_TASK DETAILS_: From the first line of the records through the line containing "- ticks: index", retype every line exactly and nothing else.
+++ SUPPLIED RECORDS
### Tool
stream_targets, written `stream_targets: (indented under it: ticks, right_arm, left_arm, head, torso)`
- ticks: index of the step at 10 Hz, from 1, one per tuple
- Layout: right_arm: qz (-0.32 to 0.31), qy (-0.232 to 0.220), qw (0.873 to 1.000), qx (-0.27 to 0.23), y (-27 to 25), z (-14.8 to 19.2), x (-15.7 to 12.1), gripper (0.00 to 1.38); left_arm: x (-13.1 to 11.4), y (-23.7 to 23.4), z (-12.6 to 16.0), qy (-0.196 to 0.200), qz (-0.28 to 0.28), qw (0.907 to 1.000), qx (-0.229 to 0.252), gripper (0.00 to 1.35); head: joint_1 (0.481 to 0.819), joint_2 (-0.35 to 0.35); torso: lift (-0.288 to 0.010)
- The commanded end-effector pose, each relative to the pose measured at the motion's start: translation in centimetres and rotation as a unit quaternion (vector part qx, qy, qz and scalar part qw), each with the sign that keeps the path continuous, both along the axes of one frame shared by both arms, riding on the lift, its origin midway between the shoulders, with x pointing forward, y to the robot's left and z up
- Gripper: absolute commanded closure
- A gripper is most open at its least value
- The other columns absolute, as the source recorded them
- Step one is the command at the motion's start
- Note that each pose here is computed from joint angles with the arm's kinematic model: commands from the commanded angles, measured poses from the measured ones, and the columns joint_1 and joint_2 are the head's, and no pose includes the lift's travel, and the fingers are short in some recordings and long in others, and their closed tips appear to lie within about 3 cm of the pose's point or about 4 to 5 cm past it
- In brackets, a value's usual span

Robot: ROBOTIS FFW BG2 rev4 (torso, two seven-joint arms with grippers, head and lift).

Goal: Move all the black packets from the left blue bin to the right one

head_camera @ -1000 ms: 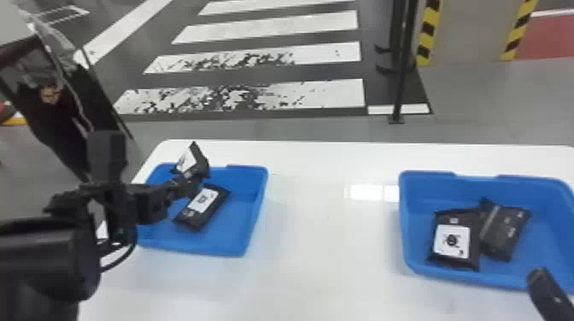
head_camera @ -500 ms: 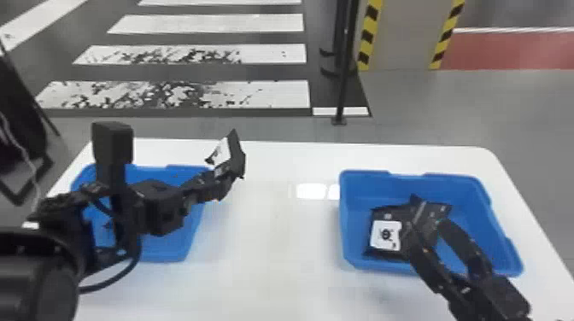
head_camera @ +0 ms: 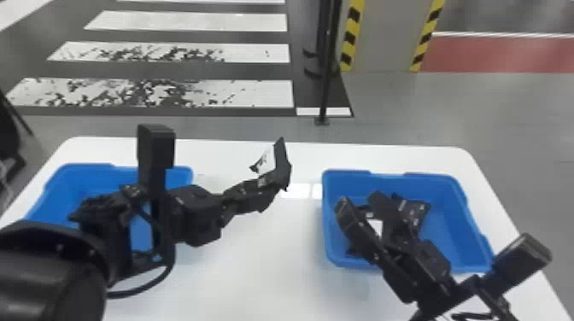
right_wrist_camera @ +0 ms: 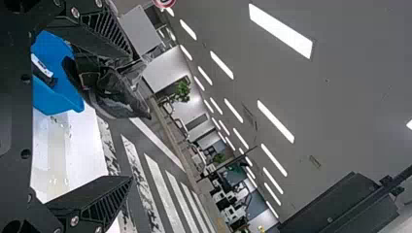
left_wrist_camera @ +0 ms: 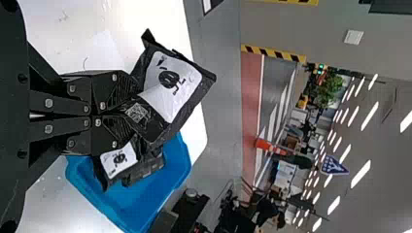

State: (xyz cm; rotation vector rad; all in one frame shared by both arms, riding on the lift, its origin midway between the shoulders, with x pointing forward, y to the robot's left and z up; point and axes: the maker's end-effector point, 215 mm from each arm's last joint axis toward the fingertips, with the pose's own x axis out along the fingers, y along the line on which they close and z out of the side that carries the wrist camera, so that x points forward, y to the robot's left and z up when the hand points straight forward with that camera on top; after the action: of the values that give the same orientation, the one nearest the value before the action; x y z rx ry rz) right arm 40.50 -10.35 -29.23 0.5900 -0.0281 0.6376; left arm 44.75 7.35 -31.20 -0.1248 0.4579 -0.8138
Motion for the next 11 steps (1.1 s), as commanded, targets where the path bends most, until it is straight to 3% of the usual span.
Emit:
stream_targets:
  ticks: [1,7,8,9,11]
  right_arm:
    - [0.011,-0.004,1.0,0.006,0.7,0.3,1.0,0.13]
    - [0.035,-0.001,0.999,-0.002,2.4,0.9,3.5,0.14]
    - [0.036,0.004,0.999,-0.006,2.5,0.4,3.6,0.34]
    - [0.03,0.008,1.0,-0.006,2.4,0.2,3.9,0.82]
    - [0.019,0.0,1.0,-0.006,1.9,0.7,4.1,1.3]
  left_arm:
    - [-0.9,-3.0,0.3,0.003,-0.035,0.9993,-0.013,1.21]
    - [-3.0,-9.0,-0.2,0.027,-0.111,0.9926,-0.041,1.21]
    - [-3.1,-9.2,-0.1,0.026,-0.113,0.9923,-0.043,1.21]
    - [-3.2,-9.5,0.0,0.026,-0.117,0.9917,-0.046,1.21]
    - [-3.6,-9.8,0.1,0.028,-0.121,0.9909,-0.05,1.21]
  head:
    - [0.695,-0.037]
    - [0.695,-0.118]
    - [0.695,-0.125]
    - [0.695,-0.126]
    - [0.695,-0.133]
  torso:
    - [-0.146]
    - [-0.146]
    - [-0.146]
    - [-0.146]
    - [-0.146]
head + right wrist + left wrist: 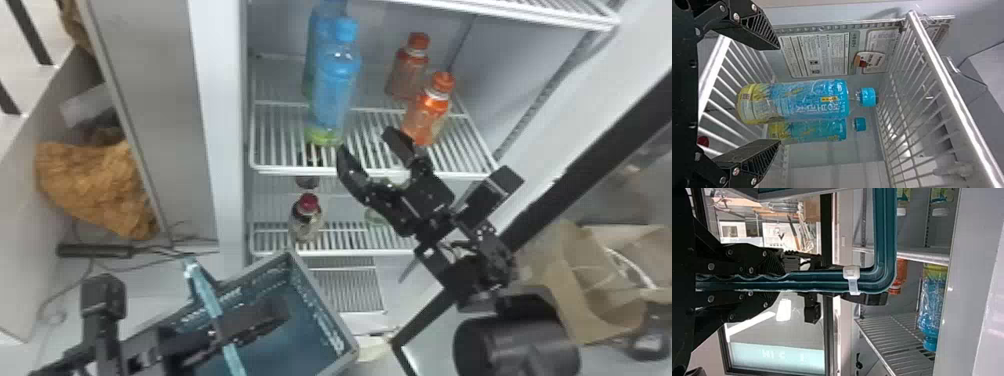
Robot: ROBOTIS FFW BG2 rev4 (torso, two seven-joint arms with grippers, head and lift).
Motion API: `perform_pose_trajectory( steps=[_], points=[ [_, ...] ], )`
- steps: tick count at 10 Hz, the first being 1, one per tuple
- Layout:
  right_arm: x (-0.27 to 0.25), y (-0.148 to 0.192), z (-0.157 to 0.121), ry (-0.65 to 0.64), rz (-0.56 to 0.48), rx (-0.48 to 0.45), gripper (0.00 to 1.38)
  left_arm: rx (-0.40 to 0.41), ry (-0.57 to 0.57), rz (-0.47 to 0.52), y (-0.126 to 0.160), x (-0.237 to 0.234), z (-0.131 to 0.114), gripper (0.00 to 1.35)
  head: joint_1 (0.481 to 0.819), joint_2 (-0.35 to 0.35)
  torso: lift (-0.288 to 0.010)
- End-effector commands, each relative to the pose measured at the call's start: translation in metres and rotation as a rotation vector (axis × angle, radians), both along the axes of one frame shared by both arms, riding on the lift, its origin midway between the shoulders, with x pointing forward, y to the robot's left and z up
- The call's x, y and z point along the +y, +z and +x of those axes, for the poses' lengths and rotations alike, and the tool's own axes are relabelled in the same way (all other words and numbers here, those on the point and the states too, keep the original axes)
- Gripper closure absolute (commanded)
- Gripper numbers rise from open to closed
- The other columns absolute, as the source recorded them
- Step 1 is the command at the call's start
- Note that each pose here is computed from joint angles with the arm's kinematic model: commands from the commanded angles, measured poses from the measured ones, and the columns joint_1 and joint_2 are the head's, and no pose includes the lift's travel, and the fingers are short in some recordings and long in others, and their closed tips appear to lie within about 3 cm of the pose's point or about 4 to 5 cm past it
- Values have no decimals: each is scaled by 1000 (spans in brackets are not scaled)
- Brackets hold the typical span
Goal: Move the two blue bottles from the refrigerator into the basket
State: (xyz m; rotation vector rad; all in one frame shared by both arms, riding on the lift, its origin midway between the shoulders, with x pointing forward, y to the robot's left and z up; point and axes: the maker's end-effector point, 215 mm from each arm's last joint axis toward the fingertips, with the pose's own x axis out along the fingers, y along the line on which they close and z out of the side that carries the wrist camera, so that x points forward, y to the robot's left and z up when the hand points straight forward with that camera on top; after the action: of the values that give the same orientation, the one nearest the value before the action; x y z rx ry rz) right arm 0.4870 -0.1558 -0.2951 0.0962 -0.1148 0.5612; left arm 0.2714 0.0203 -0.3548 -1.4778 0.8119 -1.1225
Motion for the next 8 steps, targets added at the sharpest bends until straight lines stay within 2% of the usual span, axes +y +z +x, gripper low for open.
perform_pose_trajectory(
  steps=[1, 8],
  points=[
    [9, -2, 13, 15, -1, 4, 211, -5, -3, 0, 1, -1, 1, 1202, 695, -206, -10],
    [36, 10, 72, 29, -24, -6, 213, -9, -8, 1, 2, -2, 2, 1202, 695, -157, -10]
  ],
)
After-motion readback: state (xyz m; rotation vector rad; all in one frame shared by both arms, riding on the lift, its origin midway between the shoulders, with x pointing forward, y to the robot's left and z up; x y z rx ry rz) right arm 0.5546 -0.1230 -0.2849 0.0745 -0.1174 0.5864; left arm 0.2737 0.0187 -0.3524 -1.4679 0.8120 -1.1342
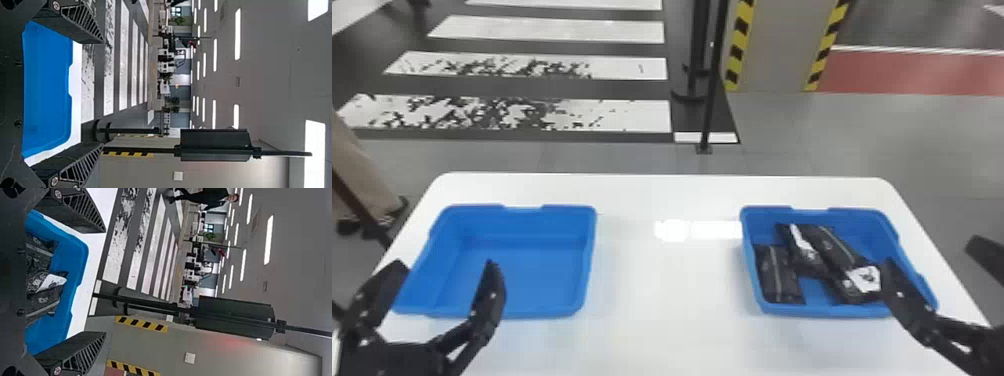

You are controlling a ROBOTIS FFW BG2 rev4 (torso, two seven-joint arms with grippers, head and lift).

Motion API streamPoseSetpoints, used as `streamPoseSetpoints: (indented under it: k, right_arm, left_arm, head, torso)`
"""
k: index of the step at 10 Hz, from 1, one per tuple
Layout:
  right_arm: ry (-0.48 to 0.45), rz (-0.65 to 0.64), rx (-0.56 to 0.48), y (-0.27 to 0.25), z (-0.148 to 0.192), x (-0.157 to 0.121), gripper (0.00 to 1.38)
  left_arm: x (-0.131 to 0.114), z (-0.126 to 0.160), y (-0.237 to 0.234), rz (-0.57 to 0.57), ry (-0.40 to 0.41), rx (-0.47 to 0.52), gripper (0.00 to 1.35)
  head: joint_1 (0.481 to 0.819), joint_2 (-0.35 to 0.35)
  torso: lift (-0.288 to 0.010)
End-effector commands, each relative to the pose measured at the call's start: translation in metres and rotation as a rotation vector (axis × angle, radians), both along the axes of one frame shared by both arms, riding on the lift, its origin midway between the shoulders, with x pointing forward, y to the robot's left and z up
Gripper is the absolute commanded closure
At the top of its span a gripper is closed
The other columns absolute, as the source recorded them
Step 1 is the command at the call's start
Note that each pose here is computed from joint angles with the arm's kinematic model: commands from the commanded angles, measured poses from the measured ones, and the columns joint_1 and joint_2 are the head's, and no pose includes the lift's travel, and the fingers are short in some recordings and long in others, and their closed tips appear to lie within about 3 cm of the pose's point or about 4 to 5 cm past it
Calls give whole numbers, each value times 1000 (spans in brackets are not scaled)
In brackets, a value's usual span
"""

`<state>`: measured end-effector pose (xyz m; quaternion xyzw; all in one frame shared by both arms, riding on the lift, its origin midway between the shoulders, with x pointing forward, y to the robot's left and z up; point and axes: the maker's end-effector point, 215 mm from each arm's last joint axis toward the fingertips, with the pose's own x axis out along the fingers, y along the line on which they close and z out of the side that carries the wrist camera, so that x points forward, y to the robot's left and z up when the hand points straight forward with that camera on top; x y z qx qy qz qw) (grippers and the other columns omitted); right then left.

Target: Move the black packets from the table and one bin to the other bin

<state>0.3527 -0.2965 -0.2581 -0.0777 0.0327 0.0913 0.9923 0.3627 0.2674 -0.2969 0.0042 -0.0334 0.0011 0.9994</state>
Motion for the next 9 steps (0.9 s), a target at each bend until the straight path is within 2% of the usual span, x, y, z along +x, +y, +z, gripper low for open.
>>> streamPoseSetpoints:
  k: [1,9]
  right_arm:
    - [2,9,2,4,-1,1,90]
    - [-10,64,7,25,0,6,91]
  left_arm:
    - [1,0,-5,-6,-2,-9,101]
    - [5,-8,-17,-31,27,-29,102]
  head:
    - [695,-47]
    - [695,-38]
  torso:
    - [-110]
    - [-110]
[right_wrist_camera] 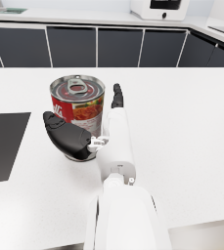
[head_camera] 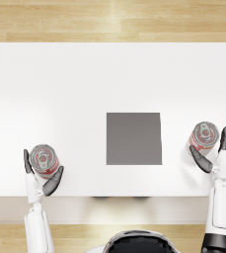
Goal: Pick up the red can on the left and place it in the middle, then pick up the red can on the right and place it on top of the can in the middle
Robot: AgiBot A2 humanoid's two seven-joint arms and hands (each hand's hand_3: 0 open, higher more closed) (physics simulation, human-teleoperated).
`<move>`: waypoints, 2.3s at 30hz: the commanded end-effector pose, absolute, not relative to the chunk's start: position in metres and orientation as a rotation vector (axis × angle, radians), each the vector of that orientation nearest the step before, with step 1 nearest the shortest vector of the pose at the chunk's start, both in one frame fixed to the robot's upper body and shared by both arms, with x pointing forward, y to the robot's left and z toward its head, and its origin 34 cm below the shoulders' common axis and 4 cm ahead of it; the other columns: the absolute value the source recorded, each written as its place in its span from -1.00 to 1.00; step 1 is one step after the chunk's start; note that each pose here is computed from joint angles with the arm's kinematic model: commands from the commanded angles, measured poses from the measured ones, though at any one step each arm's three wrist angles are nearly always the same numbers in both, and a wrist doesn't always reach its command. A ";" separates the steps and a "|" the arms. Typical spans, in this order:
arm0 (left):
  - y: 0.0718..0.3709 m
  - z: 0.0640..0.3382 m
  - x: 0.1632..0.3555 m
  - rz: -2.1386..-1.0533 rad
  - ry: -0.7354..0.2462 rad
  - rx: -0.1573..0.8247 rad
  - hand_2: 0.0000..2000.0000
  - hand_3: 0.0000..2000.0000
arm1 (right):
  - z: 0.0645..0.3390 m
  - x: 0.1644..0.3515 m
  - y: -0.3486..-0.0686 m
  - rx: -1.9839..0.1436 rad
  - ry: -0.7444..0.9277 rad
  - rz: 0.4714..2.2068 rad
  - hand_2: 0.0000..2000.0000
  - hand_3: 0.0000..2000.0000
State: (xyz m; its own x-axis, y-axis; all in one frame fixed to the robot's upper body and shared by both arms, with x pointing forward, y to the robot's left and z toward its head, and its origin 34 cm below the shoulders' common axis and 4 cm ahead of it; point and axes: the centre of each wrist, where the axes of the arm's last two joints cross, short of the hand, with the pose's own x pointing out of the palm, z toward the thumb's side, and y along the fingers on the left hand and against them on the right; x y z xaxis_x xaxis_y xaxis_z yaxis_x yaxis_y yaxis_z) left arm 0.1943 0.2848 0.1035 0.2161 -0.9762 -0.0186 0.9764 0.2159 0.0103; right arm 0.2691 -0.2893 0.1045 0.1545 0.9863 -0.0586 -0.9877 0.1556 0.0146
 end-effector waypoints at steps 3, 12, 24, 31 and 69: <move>0.287 0.093 0.210 -1.352 0.029 -0.013 -1.00 -1.00 | 0.097 0.287 -0.287 0.016 0.078 1.413 -1.00 -1.00; 0.289 0.081 0.219 -1.341 0.048 -0.058 -1.00 -1.00 | 0.088 0.302 -0.287 0.078 0.085 1.414 -1.00 -1.00; 0.247 0.154 0.241 -1.521 -0.148 0.172 1.00 0.52 | 0.160 0.296 -0.261 -0.156 -0.125 1.526 1.00 0.52; 0.176 0.169 0.282 -1.757 -0.218 0.167 1.00 0.52 | 0.198 0.293 -0.236 -0.285 -0.234 1.624 1.00 0.52; 0.098 0.115 0.286 -2.035 -0.017 0.169 -1.00 -1.00 | 0.248 0.302 -0.158 -0.413 -0.410 1.887 1.00 0.52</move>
State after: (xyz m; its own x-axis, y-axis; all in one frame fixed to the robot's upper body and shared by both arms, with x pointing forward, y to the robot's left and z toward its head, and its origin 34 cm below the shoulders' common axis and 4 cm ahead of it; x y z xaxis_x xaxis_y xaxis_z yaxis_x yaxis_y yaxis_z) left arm 0.2975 0.0901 0.0874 -0.4507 -0.8851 -0.1159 0.8927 -0.4469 -0.0586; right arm 0.2996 -0.1718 0.2301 -0.2989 0.9518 -0.0691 -0.8565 -0.2995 -0.4203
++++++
_SOLUTION BELOW_:
### Tool
stream_targets, written `stream_targets: (indented under it: ticks, right_arm, left_arm, head, torso)`
- ticks: index of the step at 10 Hz, from 1, one per tuple

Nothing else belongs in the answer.